**What you have to do**
The material below holds a span beginning at the line with "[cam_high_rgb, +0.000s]" and ending at the line with "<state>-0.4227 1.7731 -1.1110". Quote that span exactly, both ends included, and only that span.

*** Records to use Section Begins ***

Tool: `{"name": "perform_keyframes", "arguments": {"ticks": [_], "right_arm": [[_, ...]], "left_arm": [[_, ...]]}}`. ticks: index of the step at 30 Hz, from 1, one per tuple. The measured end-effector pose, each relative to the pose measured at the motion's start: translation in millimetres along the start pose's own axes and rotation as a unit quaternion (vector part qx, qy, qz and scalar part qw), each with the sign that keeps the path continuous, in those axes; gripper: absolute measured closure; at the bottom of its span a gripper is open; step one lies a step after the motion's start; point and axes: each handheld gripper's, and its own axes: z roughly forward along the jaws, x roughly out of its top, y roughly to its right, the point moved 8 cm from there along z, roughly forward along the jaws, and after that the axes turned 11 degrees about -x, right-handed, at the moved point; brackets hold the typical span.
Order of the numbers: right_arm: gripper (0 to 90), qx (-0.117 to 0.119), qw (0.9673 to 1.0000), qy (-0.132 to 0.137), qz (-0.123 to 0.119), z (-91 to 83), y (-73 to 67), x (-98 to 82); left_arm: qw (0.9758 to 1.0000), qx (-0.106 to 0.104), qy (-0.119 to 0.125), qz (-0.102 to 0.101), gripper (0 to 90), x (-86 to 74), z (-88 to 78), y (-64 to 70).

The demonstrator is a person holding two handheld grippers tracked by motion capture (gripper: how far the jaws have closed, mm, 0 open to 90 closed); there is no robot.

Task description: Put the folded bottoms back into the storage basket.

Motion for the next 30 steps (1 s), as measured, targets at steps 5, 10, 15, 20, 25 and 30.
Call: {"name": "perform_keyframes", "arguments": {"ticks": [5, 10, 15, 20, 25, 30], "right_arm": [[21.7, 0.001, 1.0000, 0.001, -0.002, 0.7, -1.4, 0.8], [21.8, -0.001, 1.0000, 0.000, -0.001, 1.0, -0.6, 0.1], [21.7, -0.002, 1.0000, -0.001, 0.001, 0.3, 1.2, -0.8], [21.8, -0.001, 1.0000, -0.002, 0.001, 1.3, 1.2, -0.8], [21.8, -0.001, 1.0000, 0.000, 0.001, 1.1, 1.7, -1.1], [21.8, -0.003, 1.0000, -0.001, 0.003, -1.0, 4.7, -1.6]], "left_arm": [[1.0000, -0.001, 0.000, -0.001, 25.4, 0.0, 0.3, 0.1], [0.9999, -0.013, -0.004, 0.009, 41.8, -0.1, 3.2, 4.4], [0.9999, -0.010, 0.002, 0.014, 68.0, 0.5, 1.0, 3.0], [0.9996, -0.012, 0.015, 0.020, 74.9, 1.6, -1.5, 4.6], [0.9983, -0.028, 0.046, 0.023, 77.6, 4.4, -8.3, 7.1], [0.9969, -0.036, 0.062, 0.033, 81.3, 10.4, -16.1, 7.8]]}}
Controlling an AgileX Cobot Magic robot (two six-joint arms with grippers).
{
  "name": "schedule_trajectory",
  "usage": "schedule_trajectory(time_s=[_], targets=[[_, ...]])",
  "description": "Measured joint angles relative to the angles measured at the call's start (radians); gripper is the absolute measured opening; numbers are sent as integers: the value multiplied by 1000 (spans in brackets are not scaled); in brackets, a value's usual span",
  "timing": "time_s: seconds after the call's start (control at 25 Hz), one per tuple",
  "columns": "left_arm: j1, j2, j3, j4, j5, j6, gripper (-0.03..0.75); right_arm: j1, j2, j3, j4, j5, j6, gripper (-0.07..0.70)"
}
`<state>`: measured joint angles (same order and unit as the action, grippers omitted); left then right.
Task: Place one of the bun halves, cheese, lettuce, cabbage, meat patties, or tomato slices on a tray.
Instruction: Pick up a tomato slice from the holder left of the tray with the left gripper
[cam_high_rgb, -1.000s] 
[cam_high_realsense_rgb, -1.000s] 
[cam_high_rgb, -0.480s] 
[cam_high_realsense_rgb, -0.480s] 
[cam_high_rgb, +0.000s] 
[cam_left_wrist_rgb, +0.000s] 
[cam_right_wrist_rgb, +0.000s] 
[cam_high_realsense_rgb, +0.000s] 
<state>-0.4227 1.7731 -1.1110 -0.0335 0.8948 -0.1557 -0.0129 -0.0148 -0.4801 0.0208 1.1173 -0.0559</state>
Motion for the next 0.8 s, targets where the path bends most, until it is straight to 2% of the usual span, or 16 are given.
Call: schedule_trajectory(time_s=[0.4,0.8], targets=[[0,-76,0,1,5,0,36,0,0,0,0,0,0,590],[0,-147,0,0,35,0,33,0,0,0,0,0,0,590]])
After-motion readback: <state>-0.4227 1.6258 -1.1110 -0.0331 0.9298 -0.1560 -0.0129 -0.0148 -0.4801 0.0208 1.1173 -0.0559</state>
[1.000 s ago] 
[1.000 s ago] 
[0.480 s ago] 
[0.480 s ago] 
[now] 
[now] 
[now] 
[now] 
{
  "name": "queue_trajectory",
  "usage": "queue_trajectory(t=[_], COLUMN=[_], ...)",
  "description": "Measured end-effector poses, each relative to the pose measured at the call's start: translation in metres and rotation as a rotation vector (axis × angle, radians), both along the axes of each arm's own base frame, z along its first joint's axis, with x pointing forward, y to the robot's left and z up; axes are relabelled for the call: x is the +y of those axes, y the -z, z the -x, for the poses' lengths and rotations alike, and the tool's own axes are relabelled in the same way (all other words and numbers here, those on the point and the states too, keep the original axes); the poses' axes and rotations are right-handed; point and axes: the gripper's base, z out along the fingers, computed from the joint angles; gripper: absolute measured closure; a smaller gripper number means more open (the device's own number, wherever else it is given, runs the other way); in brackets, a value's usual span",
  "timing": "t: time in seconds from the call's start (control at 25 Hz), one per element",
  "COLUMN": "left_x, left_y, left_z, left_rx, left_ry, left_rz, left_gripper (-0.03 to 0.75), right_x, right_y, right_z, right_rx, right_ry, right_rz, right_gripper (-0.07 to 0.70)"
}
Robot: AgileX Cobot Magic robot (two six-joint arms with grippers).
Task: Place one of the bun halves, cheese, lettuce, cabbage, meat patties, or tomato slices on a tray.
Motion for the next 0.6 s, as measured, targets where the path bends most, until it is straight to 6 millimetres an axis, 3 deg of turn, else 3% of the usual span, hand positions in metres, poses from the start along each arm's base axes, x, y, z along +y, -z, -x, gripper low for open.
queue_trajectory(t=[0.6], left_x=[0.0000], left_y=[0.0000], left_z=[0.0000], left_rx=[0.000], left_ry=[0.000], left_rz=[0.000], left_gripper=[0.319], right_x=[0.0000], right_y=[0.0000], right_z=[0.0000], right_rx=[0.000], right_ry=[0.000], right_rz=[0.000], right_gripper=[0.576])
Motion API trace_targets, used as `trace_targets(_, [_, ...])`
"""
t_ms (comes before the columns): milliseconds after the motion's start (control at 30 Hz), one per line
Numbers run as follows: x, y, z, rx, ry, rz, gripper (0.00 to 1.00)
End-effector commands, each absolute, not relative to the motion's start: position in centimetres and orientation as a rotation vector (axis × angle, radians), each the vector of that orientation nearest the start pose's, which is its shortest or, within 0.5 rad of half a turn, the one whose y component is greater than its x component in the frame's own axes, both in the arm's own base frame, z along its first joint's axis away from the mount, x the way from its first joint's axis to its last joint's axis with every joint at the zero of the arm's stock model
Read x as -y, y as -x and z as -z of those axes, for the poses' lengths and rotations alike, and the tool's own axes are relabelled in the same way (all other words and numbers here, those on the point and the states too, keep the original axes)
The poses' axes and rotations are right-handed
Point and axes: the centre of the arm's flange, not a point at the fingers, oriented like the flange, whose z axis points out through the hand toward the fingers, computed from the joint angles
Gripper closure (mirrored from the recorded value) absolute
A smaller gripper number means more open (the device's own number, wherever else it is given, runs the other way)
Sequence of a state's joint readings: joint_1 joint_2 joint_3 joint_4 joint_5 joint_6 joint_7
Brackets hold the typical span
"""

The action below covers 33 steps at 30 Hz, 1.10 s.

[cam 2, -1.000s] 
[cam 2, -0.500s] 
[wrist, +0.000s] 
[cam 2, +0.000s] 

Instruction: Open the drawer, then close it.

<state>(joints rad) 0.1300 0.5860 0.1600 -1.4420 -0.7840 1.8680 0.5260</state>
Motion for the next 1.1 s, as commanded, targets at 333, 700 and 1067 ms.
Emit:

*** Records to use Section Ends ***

**Finished task**
[cam_high_rgb, +0.000s] 
[cam_left_wrist_rgb, +0.000s] 
[cam_right_wrist_rgb, +0.000s] 
[cam_high_realsense_rgb, +0.000s] 
<state>-0.4227 1.7731 -1.1110 -0.0335 0.8948 -0.1557 -0.0129 -0.0148 -0.4801 0.0208 1.1173 -0.0559</state>

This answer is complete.